5.    Observe and perceive what’s really there. (Not what you want to see, or mistakenly see.) This was a theme in Professor Jeremy Hunter’s presentation, “The Zen of Drucker: Mindfulness and the Practice of Self-Management.” I’ve known Jeremy since my first visit to Claremont in 2002, and I wrote about him in Create Your Future the Peter Drucker Way. He showed  that once you become hyper-aware of what comprises your life and what physical and mental spaces can be created, you are more likely to make personal and professional breakthroughs.
6.     Be open and receptive to new information and experience. Besides new initiatives like the Game Lab, there were also presentations on topics that were presumably not on everyone’s radar, such as “Disruption in Children’s Linear TV,” by Emily Arons, a Game Lab mentor and Senior Vice President of International Business at the Pokémon Company International; and “Can Augmented Reality Save the {Shopping} Mall?” by Wanda Gregory, also a Game Lab mentor and Director of the Digital Technology and Culture Program, Seattle University.  In Deborah Clark’s afternoon keynote, she emphasized that in order to thrive in the future and to carve out a unique space in business media, Marketplace must continue to evolve beyond being thought of only as a radio show, but also as a continuous source of information via its website and social media, including video content.
7.    Face to face networking is essential. Undoubtedly everyone at Drucker Day is involved in some form of online networking. As valuable as that is, there is nothing like an event in which diverse people are brought together with lots of opportunities to meet and interact with each other (aided by food and drink). Drucker was a champion networker, in an era when face to face was the main option.

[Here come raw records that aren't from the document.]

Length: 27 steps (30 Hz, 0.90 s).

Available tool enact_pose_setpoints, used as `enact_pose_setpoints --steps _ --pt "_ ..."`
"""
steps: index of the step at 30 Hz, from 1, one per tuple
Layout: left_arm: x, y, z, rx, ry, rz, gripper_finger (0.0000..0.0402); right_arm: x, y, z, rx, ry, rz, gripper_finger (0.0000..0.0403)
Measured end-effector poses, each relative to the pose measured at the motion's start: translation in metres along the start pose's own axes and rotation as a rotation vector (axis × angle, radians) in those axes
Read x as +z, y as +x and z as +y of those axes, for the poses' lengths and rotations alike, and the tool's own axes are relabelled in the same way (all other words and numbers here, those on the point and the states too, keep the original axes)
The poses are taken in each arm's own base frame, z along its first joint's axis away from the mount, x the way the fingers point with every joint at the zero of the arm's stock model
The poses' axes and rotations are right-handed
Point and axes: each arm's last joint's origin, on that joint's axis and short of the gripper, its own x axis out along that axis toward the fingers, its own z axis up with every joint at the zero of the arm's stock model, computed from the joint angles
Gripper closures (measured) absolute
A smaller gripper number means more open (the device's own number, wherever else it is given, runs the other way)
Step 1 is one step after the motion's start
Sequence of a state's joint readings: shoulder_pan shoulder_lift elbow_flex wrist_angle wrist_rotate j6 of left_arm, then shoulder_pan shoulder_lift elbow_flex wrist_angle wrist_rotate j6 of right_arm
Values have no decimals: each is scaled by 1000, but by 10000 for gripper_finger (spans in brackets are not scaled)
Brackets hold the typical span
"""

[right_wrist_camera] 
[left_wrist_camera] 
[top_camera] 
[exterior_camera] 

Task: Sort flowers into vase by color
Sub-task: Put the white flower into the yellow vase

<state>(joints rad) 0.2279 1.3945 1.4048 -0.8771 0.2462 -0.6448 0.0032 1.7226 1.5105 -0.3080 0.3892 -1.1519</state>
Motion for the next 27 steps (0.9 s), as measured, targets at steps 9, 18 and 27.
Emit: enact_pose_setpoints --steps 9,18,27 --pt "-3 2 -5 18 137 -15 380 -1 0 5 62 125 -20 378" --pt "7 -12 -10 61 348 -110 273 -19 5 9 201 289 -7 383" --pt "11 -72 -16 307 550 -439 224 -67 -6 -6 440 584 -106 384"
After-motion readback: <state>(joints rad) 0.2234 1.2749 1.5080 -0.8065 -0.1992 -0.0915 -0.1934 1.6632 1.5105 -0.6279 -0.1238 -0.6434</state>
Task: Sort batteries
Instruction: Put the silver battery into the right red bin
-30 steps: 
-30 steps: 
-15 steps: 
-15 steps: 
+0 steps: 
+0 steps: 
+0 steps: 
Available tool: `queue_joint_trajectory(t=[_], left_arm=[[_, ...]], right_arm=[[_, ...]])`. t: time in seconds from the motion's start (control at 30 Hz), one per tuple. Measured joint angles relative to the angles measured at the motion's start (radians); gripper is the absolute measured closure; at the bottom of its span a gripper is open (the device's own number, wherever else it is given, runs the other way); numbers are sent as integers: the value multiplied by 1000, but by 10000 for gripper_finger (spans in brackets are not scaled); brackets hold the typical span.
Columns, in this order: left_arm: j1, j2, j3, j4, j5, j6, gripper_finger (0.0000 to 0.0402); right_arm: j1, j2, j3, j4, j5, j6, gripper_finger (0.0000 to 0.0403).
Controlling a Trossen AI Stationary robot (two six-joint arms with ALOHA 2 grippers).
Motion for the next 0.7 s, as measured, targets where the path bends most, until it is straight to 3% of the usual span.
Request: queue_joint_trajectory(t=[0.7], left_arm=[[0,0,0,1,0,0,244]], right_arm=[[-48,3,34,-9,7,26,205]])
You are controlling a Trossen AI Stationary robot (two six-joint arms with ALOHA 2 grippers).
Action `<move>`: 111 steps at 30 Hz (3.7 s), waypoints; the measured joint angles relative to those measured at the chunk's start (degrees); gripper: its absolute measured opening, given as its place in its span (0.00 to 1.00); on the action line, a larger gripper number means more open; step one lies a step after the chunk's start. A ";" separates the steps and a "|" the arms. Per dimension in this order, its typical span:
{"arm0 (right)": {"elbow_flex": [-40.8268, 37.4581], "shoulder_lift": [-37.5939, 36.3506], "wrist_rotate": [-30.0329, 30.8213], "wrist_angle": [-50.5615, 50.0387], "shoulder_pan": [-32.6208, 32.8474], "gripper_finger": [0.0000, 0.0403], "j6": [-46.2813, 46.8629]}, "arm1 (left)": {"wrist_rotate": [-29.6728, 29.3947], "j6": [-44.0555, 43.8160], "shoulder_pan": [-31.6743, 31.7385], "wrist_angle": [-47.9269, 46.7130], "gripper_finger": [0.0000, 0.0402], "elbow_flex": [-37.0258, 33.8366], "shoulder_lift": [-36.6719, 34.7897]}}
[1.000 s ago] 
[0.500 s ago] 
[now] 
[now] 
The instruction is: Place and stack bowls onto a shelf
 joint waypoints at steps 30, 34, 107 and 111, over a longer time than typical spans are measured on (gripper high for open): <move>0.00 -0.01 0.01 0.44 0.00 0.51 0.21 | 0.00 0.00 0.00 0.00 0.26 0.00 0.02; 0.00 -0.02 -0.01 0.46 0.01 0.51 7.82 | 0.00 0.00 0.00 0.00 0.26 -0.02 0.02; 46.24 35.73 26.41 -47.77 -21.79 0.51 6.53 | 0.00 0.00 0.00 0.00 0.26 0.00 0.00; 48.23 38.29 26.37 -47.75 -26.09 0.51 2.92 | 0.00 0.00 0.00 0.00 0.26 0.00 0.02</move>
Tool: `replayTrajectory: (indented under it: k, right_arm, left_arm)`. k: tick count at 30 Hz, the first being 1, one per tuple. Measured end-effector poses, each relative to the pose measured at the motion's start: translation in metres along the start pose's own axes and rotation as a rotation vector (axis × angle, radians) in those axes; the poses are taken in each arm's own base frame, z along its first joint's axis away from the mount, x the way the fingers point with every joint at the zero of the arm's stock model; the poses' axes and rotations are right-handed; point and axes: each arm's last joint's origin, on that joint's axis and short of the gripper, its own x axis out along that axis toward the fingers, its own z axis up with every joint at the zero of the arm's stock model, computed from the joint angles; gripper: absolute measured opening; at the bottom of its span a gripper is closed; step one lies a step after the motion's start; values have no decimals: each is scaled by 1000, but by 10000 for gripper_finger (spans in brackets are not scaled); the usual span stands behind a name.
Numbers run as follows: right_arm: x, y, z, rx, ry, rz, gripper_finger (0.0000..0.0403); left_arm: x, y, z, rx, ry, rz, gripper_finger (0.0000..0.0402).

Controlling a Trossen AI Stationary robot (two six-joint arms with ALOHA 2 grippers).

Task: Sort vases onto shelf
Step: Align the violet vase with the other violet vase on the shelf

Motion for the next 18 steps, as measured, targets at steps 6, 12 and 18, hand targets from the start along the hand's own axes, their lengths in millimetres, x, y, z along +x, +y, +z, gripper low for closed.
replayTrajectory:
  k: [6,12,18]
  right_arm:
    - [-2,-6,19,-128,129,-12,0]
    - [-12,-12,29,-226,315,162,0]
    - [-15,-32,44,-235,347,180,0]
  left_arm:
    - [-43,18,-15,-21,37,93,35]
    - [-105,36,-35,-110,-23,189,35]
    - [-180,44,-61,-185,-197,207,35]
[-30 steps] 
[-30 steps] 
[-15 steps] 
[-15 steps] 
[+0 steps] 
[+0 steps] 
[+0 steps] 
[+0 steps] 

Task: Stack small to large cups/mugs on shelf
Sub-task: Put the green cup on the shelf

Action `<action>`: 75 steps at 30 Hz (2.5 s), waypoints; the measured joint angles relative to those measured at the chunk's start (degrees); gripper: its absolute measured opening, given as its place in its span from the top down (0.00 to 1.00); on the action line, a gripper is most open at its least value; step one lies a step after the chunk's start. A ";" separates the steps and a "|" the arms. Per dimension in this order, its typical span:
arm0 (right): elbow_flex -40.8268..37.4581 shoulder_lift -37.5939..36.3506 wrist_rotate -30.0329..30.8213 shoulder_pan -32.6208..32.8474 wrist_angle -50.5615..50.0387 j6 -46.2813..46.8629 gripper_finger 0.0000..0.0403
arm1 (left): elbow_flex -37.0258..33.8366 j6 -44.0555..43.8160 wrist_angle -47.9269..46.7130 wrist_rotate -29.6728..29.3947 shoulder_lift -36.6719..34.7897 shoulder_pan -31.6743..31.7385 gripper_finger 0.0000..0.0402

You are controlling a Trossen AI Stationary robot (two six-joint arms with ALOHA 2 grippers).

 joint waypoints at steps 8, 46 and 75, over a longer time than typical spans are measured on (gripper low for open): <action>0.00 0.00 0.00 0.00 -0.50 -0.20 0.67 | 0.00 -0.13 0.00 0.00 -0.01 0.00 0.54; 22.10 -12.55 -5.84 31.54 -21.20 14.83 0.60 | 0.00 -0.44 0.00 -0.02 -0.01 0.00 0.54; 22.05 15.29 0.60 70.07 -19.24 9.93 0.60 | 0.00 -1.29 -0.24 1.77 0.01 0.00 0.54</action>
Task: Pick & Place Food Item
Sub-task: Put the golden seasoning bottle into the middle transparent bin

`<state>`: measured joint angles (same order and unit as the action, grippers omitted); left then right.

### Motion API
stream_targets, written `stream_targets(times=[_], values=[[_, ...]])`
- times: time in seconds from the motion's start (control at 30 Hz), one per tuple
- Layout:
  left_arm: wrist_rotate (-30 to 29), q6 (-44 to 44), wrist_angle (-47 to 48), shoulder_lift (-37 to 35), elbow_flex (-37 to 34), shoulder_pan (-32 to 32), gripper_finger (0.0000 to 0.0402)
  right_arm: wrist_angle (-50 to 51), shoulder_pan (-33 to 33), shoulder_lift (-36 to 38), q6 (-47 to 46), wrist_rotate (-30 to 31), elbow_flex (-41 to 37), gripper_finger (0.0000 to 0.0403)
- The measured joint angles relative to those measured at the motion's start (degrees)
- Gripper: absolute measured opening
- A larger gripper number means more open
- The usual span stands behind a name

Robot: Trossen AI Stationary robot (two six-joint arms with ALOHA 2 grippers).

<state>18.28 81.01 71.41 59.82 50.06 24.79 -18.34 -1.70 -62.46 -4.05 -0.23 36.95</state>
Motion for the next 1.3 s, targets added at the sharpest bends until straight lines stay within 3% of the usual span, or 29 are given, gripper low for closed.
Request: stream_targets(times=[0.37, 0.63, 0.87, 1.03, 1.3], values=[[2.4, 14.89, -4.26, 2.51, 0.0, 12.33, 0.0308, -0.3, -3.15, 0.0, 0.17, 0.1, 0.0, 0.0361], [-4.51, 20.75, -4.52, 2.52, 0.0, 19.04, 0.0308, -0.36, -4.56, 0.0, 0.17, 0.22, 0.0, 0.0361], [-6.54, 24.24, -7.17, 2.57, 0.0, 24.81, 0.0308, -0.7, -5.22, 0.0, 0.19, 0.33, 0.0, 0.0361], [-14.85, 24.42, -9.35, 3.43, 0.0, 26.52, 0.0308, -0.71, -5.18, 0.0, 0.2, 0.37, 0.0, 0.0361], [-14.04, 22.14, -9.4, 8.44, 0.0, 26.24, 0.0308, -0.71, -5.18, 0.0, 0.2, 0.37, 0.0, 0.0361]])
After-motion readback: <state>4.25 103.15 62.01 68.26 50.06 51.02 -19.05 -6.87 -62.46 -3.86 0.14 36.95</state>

Jenny Darroch, (pictured above), who became Dean of the school last December and has been a professor there since 2004, emphasized how it continues to be built upon Drucker’s core principles, yet with a clear-eyed sense of current organizational and societal realities, and how students can become the leaders of tomorrow. To get a further idea of the work she and her colleagues are doing, read several of her posts for HuffPost: “The Drucker School of Thought: Distilling Drucker’s Work into Five Key Principles;” “How to Manage through Change, the Drucker Way: Where are the Change Leaders?”; and “You Have Your Liberal Arts Degree: Now What? The question parents of recent grads are probably asking this summer.” The latter in particular should be consulted for her listing and explanation of six areas young college graduates should master to be ‘job-ready.’


It’s only fitting to give Peter Drucker the last word. In the “holographic effect” segment, an interviewer observes that a lot of his principles seem like common sense. “All of it is common sense,” Drucker responds. “That’s why it’s so rare.”